┏━━

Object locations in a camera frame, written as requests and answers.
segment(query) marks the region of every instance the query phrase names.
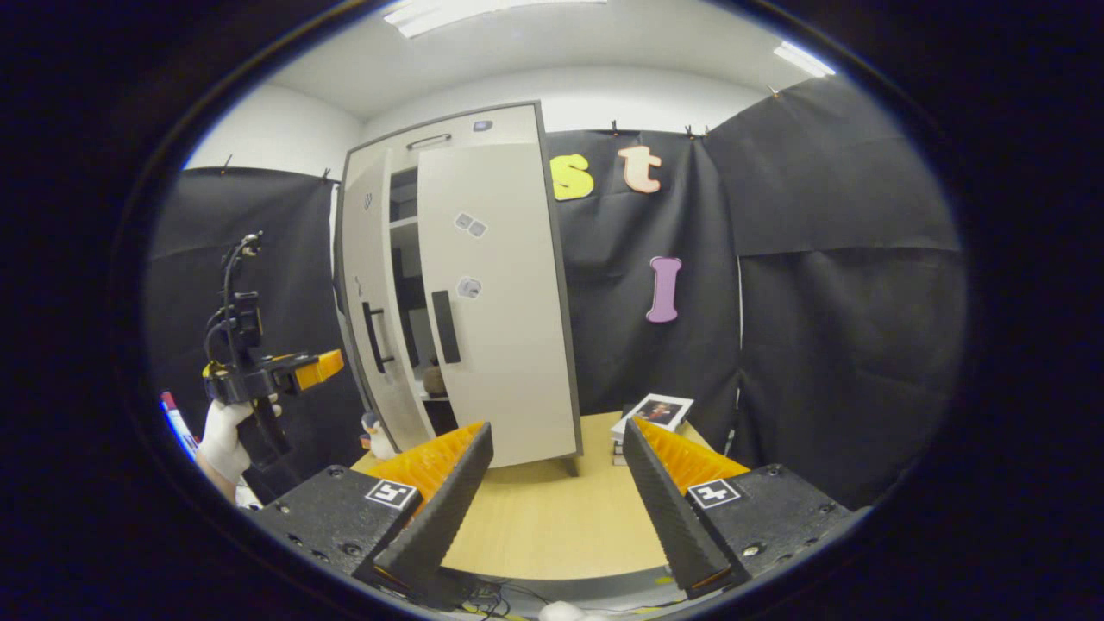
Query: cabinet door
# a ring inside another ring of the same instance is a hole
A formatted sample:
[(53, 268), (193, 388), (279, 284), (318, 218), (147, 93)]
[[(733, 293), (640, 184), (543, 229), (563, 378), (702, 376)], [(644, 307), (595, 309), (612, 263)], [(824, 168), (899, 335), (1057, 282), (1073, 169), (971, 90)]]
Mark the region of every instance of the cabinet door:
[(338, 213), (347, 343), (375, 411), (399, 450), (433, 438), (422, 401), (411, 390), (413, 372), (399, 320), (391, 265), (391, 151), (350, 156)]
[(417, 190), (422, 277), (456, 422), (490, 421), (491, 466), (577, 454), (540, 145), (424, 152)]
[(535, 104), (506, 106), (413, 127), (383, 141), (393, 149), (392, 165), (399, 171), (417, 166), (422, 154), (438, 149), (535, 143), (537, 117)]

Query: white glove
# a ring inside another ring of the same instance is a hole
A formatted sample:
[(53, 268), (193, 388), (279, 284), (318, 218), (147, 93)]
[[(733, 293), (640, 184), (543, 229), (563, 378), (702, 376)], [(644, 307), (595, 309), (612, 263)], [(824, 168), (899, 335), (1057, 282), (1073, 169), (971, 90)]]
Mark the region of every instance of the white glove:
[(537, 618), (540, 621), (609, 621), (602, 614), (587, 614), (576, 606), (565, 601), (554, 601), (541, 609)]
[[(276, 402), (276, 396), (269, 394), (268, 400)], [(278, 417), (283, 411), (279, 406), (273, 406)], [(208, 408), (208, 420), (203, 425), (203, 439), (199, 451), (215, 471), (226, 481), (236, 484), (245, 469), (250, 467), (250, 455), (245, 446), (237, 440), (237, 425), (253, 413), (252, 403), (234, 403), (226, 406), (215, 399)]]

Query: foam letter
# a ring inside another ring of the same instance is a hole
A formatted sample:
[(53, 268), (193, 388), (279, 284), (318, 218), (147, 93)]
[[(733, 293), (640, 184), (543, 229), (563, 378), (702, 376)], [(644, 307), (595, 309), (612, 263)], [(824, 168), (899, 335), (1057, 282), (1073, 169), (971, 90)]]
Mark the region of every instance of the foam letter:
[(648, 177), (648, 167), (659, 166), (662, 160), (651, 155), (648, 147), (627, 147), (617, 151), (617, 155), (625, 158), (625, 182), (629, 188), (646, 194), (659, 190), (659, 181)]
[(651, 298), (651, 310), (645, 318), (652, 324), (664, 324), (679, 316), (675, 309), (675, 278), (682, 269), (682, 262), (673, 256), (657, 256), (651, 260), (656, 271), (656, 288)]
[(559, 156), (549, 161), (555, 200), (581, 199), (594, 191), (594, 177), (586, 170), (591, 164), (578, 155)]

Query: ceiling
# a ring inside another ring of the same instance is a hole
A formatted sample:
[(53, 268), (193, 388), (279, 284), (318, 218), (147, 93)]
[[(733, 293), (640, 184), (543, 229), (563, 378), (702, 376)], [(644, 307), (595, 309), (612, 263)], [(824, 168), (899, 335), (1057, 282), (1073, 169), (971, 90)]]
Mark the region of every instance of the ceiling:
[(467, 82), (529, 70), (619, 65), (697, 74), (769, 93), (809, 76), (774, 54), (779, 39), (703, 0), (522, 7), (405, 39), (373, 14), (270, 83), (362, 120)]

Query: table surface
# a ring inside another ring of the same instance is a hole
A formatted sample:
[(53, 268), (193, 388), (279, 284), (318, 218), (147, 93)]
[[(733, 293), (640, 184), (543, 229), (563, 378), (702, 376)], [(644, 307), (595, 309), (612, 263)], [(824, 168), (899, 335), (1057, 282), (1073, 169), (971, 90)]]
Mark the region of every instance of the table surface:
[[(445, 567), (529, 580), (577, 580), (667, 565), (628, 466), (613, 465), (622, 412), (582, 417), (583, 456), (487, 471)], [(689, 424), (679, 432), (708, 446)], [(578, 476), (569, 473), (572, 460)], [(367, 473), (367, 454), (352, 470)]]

┗━━
┏━━

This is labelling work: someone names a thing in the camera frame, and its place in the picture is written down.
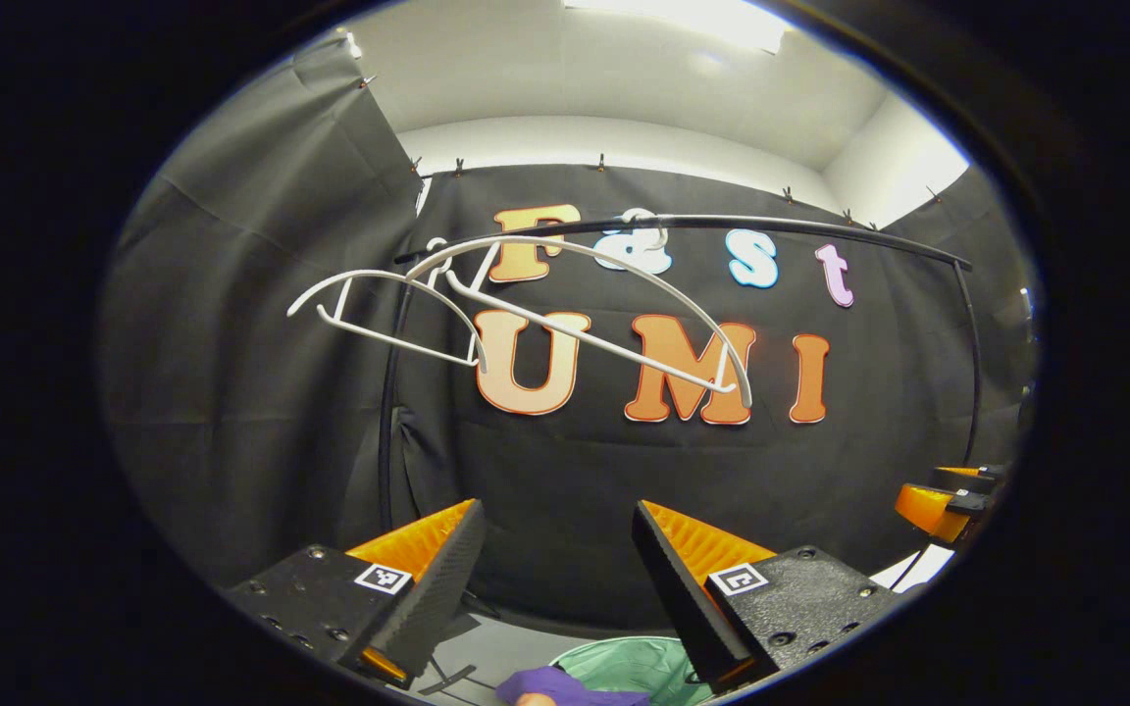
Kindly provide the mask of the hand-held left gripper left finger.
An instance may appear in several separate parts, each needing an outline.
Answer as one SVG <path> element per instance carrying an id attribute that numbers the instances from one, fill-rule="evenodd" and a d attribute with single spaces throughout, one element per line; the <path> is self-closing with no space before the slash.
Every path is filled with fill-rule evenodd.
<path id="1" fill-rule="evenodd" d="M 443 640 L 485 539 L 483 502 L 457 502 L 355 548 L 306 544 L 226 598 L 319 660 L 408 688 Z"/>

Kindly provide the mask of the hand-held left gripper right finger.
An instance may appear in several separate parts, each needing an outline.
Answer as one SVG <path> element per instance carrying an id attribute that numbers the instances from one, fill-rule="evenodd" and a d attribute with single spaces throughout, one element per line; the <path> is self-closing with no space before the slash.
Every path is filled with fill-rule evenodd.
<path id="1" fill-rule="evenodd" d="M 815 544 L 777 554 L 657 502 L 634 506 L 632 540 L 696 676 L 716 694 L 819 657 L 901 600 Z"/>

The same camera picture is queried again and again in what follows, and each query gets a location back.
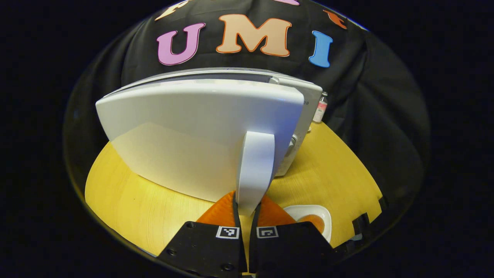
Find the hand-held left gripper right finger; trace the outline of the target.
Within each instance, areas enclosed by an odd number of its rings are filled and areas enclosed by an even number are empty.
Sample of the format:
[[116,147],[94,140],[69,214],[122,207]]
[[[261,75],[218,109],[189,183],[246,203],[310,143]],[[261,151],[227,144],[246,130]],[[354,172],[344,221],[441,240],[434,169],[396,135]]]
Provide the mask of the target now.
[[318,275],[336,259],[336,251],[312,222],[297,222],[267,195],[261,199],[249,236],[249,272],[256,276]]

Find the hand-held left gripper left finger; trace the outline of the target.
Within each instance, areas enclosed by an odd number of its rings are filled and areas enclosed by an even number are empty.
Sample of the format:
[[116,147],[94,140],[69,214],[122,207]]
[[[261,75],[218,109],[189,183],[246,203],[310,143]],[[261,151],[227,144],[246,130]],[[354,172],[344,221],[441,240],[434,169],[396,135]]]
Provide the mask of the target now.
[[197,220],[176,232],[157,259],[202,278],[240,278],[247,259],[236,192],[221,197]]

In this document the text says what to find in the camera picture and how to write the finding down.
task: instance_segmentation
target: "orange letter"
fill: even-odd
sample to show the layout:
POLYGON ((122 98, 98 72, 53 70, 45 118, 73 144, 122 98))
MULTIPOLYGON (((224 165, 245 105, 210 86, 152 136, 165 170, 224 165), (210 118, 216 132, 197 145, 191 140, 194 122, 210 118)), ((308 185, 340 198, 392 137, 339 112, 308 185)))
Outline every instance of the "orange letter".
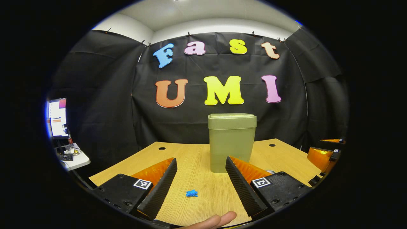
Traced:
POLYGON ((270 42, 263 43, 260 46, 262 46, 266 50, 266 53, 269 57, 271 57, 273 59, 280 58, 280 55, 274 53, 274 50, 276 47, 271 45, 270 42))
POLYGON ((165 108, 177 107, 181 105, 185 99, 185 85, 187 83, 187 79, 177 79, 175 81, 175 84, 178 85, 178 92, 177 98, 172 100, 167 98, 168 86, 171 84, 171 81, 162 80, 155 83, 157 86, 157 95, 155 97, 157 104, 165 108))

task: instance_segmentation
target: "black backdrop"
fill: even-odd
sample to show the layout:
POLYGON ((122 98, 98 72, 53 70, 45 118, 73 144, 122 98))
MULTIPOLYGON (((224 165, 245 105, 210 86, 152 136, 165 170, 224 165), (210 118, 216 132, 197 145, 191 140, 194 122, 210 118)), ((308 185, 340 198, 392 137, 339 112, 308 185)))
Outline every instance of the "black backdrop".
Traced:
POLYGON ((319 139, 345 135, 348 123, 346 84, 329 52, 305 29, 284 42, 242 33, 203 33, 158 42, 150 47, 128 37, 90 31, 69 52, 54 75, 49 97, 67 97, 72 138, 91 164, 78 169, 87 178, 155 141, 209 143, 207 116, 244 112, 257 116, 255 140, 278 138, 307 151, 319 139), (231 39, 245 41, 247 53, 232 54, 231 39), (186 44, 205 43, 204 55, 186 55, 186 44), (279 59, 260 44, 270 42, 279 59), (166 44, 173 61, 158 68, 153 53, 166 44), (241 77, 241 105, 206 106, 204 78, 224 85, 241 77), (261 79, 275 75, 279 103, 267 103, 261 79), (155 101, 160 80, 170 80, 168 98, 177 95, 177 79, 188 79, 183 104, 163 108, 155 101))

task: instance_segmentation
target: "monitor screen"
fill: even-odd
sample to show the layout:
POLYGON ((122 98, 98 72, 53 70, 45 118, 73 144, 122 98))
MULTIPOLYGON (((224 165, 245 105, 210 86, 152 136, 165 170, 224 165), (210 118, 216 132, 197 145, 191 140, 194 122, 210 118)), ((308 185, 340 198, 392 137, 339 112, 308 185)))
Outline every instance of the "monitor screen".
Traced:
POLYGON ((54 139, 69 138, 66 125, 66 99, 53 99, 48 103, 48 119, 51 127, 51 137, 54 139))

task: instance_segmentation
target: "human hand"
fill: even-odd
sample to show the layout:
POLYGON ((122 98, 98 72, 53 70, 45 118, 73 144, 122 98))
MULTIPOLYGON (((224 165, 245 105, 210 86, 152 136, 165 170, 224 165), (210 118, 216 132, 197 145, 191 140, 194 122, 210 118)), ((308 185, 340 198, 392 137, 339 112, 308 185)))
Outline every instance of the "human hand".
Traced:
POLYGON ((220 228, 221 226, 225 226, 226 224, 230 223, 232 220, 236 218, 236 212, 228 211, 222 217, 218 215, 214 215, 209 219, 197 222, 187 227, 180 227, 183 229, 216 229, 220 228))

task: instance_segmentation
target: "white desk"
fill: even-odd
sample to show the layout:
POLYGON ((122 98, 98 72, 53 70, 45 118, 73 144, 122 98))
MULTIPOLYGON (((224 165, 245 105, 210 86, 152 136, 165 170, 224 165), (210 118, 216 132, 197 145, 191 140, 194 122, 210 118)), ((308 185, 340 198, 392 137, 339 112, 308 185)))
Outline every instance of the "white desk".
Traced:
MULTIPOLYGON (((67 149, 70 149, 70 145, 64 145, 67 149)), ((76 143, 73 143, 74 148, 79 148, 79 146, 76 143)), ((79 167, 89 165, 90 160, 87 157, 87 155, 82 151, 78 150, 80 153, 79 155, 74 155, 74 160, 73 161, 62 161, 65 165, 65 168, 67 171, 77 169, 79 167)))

┗━━

**PROBLEM DESCRIPTION**
The word "desk" is the filter: copy every line of the listing above that contains it.

**FINISHED TASK**
target: "white desk"
Outline every instance of the "white desk".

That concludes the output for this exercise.